Would you be 4dpo? seems a little early to be getting a bfp but stranger things can happen   

Ovulation happens around 5-12dpo

What sort of test have you used?

Nikki xx


----------



## Nikki_Kay (Jul 28, 2008)

Hmm, I'm not sure but I think I ovulated the day after I was scanned. Arrghh, it's all so confusing!

I used one of those digital tests, I think it's ClearBlue?


----------



## bubkin (Jul 30, 2008)

i have just had a positive with a digital CB, did it have the conception indicator?  i would say if it says pregnant you are pregnant. and it would definately be worth ringing your gp and asking for them to test you to confirm it.  i told them i had a positive with digital and they said they didn't need to confirm and congrat and have booked me in to see doctor tomorrow.  

Keep me posted   but i would say congrats is in order


----------



## bubkin (Jul 30, 2008)

oh yeah and clomid does not effect tests


----------



## ☼♥ Minxy ♥☼ © (Jan 13, 2005)

Hi

If you ovulated on cd12/13 then getting a +ve result on an hpt on cd18, which would only be 5/6dpo is very very early.

Implantation only happens once the embryo has reached blastocyst stage at 5 days old and would usually only begin to implant around 24hrs later, so when 6 days old....however, there needs to be enough HCG hormone released from implanted embryo for hpt to detect.

Aside from clomid, are you on any other medication....did you have an HCG injection to trigger ovulation or did you ovulate naturally ?  Did you check the hpt test within the recommended time ie did the line show up positive within 5 mins and nolonger than about 10 mins ?

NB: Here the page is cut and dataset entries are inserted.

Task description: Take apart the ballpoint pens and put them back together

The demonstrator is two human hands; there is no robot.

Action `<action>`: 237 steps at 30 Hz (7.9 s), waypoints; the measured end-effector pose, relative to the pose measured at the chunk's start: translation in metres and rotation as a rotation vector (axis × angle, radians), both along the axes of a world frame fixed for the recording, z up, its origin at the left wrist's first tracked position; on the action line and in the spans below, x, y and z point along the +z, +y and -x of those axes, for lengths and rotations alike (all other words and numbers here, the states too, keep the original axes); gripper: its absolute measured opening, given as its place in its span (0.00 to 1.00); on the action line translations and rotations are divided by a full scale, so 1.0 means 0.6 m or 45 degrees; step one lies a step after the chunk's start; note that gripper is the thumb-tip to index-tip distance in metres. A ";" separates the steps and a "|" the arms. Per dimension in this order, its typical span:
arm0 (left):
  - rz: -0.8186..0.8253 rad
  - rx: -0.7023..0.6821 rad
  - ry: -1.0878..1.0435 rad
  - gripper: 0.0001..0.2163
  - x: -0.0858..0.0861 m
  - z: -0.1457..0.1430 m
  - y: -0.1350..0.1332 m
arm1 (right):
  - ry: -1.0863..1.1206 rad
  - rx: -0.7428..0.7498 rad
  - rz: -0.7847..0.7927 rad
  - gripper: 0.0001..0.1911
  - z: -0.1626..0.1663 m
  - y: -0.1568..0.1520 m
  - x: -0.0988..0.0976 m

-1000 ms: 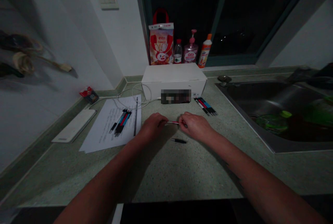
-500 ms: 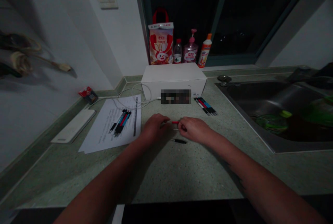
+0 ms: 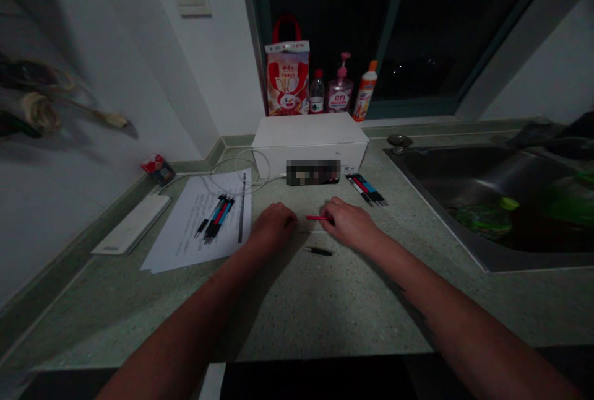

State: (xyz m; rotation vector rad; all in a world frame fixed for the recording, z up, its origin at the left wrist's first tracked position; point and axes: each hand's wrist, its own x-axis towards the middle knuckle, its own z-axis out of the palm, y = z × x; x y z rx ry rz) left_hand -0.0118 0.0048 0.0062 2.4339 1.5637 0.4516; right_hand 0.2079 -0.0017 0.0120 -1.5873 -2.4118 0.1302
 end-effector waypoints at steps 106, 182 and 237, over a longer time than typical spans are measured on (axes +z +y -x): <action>-0.370 -0.089 -0.337 0.13 0.005 0.008 -0.007 | 0.228 -0.095 -0.244 0.16 -0.006 0.002 0.008; 0.097 -0.040 -0.585 0.11 -0.006 -0.006 -0.009 | 0.295 0.256 -0.103 0.08 0.014 -0.005 0.000; 0.022 -0.075 -0.598 0.09 -0.003 -0.002 -0.013 | 0.224 0.177 0.155 0.14 0.020 -0.007 0.004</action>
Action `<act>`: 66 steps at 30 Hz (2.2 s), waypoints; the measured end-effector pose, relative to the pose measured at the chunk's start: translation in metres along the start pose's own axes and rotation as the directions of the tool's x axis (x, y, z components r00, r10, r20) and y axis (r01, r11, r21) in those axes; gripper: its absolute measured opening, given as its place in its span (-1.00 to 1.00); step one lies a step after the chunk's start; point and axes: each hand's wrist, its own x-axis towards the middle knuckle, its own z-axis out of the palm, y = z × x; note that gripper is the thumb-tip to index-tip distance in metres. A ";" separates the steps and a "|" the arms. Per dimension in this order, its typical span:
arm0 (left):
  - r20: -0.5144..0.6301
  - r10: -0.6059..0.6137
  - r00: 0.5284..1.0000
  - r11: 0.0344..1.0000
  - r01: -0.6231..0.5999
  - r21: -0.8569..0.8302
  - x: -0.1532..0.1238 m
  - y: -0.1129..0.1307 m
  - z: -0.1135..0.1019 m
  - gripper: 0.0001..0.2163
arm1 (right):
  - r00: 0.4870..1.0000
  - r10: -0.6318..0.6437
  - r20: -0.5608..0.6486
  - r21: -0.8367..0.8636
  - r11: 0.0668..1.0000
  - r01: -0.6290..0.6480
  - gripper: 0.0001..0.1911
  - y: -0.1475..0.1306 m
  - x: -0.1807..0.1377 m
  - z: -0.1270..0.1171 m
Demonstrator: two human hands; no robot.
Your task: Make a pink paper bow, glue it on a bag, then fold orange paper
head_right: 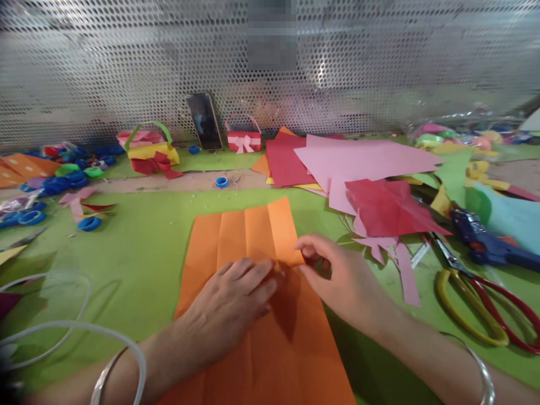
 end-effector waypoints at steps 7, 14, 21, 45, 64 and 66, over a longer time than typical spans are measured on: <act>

Fingers crossed it is a genuine +ve but seems incredibly early to me.  Have you tested again since ?

Take care
Natasha


----------



## Nikki_Kay (Jul 28, 2008)

Well.... the first test I did was a digital one and said 2-3 weeks pregnant (it came up within the normal time).... which can't be true. I'm not on any other medication, just had the clomid. I thought I'd try and double check today so did a normal pg test and it came up with a plus straight away. Hmmm, I think I may give the doctors a call tomorrow and keep   !!!


----------



## ☼♥ Minxy ♥☼ © (Jan 13, 2005)

Hi

I would definitely see if you can get a BETA HCG blood test from your GP as it really is very early days....best to have HCG bloods done twice with 48hrs in between as the levels should approx double every 48hrs.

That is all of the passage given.